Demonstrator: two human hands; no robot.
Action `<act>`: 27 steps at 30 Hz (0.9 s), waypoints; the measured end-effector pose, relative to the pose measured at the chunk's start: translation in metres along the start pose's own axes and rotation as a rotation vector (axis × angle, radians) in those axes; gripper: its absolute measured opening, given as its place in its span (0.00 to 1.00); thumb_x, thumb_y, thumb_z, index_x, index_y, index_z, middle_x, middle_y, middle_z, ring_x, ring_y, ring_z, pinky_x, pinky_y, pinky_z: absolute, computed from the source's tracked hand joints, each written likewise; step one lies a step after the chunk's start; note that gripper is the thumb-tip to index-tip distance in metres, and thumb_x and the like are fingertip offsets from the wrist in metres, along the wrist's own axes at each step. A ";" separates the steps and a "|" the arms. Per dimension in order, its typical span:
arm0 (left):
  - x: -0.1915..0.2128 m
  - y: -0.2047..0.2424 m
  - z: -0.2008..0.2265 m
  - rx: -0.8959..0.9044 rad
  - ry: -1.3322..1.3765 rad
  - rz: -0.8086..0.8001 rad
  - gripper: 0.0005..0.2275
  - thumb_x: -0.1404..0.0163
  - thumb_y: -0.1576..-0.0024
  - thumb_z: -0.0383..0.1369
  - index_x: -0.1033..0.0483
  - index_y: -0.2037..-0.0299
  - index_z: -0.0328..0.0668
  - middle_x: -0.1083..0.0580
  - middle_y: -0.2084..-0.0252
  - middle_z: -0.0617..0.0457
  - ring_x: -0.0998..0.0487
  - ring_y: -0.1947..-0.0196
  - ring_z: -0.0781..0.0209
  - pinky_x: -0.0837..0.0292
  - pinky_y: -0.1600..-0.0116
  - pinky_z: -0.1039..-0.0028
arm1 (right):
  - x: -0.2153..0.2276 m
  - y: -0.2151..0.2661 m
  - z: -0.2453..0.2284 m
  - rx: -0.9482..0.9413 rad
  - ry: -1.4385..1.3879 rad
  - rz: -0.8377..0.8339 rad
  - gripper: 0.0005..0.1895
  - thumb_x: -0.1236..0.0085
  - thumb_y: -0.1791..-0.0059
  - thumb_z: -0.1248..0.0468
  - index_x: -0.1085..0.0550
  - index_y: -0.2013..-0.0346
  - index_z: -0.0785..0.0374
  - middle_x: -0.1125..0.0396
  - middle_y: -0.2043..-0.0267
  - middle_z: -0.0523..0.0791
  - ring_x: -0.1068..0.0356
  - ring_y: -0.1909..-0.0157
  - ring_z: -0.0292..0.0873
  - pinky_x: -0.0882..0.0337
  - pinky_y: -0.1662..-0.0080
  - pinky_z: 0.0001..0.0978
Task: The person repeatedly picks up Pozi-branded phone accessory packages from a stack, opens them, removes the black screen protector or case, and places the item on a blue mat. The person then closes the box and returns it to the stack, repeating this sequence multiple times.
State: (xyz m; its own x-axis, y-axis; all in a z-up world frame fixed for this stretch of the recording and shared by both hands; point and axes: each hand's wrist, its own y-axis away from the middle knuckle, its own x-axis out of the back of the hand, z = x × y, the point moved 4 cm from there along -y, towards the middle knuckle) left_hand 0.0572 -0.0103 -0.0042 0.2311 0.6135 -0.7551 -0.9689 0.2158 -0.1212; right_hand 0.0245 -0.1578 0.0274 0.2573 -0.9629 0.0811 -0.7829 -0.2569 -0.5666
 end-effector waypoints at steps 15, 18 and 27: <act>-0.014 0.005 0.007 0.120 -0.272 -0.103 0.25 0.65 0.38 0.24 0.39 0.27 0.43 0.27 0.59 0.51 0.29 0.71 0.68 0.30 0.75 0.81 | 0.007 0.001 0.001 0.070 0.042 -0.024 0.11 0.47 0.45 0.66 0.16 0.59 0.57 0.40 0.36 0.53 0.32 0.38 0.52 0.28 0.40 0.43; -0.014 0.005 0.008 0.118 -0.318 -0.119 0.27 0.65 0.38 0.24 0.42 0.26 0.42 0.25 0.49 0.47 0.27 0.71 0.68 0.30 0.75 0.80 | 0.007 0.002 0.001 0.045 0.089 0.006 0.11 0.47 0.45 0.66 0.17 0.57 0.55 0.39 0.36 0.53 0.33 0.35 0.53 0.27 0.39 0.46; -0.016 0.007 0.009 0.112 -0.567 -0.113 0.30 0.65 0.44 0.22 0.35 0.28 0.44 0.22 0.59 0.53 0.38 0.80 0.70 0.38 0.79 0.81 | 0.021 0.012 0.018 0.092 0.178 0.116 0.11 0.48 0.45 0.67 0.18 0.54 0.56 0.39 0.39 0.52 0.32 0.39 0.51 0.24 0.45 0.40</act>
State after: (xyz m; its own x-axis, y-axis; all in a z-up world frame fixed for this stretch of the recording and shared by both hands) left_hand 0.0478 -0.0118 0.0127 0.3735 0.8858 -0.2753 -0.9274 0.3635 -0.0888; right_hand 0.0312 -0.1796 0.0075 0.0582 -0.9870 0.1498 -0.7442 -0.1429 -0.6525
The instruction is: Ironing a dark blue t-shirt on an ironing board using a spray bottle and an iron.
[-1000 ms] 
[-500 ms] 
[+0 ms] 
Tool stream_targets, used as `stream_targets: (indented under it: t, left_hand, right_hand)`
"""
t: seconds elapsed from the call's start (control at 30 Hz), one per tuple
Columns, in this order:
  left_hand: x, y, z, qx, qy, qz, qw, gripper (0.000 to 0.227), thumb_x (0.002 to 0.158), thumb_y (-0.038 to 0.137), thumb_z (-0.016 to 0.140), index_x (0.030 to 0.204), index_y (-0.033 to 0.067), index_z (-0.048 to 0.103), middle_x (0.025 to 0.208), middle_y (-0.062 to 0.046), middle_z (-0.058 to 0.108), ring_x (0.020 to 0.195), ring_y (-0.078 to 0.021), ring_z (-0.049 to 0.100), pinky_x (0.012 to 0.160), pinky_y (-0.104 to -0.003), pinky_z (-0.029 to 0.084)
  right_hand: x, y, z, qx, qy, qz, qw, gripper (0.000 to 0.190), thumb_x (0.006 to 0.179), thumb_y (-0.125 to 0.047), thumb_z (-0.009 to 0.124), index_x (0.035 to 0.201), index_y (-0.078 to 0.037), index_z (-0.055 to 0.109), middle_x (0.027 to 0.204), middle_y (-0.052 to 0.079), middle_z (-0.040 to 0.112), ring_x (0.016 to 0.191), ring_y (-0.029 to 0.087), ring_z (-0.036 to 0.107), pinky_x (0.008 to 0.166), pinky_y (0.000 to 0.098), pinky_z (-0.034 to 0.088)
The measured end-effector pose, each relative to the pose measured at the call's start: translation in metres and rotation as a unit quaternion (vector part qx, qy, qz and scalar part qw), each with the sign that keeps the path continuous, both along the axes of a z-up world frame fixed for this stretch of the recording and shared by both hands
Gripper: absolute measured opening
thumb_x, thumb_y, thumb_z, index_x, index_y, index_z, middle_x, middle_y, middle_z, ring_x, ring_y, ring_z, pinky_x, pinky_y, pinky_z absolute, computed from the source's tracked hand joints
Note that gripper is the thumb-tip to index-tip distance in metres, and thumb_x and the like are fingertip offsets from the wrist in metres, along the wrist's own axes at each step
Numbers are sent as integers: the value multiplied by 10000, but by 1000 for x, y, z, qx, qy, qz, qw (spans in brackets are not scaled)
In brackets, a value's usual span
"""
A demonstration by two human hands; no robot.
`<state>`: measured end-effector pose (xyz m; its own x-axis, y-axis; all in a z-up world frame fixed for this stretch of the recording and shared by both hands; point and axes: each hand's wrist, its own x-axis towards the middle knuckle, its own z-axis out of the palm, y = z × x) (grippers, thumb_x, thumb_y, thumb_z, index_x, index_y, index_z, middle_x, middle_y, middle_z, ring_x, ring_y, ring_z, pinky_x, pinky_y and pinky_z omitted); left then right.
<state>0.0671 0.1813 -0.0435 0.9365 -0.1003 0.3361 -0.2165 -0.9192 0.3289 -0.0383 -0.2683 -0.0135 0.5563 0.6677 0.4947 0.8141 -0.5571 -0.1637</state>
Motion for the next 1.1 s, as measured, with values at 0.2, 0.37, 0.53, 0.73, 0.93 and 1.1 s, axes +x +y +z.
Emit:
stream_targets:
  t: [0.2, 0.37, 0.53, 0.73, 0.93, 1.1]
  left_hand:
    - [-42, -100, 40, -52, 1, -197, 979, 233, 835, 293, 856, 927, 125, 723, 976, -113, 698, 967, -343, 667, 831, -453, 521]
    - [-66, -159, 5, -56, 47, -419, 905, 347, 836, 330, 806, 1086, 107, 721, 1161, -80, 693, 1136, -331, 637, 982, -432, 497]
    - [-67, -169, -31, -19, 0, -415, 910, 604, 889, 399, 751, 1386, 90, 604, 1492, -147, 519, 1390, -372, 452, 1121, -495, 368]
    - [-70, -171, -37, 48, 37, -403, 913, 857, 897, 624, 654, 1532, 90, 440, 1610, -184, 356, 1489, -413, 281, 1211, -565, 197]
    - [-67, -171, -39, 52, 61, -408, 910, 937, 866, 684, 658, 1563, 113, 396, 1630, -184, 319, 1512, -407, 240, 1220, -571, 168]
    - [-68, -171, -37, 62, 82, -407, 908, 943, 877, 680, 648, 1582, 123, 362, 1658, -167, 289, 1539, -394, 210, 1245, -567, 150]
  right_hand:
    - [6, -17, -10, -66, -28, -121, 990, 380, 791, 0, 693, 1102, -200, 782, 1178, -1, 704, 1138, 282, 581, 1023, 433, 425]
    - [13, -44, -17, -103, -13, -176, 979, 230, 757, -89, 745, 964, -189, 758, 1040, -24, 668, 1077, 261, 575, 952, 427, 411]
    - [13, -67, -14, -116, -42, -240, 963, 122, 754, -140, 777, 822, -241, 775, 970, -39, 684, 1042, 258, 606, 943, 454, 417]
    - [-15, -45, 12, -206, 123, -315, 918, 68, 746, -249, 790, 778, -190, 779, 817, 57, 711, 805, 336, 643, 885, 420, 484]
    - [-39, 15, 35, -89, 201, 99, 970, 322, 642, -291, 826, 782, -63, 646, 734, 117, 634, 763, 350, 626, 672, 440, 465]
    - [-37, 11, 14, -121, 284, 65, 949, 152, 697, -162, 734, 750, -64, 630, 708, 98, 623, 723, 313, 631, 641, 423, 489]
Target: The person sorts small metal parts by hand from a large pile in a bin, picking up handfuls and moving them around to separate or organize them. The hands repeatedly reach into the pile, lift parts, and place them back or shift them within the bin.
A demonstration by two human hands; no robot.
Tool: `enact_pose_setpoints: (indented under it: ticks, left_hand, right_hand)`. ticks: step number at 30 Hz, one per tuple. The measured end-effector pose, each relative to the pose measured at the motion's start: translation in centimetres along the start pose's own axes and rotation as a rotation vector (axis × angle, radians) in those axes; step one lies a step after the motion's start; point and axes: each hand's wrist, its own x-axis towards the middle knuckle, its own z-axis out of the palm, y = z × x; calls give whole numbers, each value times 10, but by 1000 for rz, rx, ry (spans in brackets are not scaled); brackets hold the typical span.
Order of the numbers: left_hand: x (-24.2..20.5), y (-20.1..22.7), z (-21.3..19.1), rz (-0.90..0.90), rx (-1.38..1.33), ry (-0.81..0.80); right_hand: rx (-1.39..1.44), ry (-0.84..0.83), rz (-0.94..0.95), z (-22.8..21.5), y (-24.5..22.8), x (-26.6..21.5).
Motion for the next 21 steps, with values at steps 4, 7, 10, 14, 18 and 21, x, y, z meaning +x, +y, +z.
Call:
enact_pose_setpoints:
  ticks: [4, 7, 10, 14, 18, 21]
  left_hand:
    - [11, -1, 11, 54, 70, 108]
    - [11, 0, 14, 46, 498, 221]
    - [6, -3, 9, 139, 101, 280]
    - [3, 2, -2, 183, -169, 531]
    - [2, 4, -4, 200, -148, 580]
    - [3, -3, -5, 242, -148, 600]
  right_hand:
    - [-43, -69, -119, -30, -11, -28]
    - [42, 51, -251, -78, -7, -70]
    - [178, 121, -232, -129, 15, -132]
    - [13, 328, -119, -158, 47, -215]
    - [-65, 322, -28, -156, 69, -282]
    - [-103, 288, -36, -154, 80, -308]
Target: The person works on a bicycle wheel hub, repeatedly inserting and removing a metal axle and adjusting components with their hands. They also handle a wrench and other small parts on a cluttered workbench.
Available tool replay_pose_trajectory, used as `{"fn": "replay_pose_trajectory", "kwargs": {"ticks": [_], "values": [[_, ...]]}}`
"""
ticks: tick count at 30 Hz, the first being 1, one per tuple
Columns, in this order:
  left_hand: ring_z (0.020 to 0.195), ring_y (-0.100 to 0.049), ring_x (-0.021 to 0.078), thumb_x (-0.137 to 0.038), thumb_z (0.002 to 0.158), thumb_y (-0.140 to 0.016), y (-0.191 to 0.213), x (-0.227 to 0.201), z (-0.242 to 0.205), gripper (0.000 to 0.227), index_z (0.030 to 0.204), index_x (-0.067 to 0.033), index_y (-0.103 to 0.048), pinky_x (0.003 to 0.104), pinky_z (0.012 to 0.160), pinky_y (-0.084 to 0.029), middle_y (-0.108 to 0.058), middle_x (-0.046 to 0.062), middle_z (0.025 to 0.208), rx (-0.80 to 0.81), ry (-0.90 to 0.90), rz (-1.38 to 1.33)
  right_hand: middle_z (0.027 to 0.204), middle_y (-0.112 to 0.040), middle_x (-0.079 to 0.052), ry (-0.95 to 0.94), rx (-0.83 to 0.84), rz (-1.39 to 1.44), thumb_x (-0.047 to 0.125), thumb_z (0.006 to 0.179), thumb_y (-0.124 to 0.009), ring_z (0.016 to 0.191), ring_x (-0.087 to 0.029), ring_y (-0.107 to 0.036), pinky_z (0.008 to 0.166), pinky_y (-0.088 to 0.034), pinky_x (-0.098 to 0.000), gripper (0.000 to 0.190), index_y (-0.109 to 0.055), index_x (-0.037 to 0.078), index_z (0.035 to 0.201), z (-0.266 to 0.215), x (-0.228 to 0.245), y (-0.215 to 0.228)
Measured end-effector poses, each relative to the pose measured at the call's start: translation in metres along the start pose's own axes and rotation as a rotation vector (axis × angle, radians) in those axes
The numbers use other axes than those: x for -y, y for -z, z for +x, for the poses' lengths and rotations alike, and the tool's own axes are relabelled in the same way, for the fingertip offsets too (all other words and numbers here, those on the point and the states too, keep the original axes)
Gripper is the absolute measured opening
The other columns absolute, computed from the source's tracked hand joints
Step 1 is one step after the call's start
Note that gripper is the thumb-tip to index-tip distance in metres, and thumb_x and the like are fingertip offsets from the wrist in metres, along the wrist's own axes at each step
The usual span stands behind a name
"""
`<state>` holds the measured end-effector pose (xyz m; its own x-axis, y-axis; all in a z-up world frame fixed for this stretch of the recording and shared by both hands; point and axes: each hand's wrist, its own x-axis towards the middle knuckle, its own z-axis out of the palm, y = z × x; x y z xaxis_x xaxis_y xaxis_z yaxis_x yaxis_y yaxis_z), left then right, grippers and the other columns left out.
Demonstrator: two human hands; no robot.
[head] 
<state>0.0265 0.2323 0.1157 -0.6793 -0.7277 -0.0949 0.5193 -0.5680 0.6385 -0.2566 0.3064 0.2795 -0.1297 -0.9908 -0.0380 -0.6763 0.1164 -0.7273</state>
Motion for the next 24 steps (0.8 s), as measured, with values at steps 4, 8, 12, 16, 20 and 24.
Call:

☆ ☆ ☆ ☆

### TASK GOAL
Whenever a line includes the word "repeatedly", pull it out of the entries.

### ANSWER TO THIS TASK
Task: The person repeatedly picks up Pozi-branded phone accessory packages from a stack, opens them, removes the black screen protector or case, and places the item on a blue mat. The person then closes the box and returns it to the stack, repeating this sequence multiple times.
Target: The person sorts small metal parts by hand from a large pile in a bin, picking up handfuls and moving them around to separate or organize them. The hands repeatedly reach into the pile, lift parts, and place them back or shift them within the bin.
Target: The person works on a bicycle wheel hub, repeatedly inserting and removing a metal axle and adjusting components with their hands. They also handle a wrench and other small parts on a cluttered workbench.

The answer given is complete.